Thornhill MH, Gibson TB, Yoon F, et al. Antibiotic prophylaxis against infective endocarditis before invasive dental procedures. J Am Coll Cardiol. 2022;Epub ahead of print.
Bolger A, Kazi DS. Antibiotic prophylaxis against endocarditis prior to invasive dental procedures: filling in the gaps. J Am Coll Cardiol. 2022;Epub ahead of print.
- The study was funded by a research grant from the Delta Dental of Michigan Research Committee and Renaissance Health Service Corporation.

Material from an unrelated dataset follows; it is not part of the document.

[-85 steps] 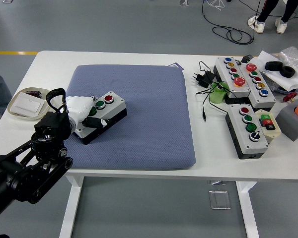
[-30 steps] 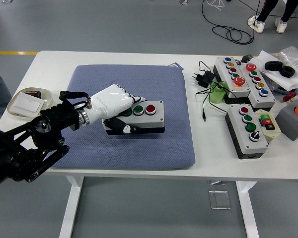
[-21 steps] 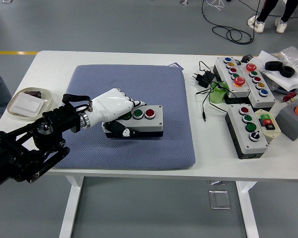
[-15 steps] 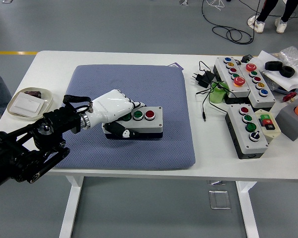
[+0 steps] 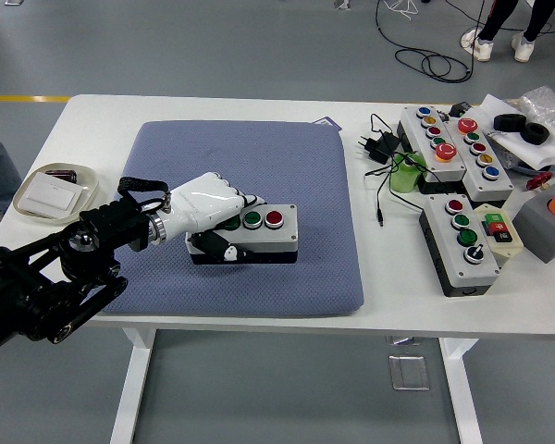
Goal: Pick up the button,place it on the desk,press the button,press the button
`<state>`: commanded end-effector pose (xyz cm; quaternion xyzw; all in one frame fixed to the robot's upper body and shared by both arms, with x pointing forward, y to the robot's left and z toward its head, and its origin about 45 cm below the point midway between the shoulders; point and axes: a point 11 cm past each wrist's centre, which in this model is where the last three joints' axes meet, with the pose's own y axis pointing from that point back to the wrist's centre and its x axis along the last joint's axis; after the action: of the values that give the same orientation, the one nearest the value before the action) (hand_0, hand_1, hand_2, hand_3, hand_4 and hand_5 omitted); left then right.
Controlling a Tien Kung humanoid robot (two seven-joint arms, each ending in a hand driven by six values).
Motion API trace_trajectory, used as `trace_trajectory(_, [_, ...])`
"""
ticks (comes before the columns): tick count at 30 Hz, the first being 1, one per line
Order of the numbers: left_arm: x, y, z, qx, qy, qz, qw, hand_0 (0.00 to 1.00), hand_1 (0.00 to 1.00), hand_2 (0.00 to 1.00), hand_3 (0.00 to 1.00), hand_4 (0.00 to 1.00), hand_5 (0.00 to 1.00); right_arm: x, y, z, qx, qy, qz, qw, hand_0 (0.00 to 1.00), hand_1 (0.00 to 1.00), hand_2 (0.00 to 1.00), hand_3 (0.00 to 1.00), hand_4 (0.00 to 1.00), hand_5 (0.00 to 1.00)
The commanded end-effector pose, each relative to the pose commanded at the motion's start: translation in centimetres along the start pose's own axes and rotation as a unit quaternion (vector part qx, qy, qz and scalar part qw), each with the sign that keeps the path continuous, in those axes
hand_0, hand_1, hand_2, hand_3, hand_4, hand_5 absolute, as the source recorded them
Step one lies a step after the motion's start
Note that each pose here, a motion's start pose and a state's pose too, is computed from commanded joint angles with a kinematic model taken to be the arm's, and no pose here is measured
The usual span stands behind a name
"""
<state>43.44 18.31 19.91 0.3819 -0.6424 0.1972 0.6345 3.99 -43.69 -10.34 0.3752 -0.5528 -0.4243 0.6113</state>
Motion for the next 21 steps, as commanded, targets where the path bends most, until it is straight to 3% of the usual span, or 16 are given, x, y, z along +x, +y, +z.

- Thornhill received support from the Delta Dental Research and Data Institute for this work.
- Bolger has received royalty payments (section editor duties) from UpToDate, participated in the 2007 and 2021 AHA statements on antibiotic prophylaxis to prevent infective endocarditis, and served as a member of the AHA Committee on Rheumatic Fever, Endocarditis, and Kawasaki Disease.
- Kazi participated in the 2021 AHA statement on antibiotic prophylaxis to prevent infective endocarditis; and has served as a member of the AHA Committee on Rheumatic Fever, Endocarditis, and Kawasaki Disease.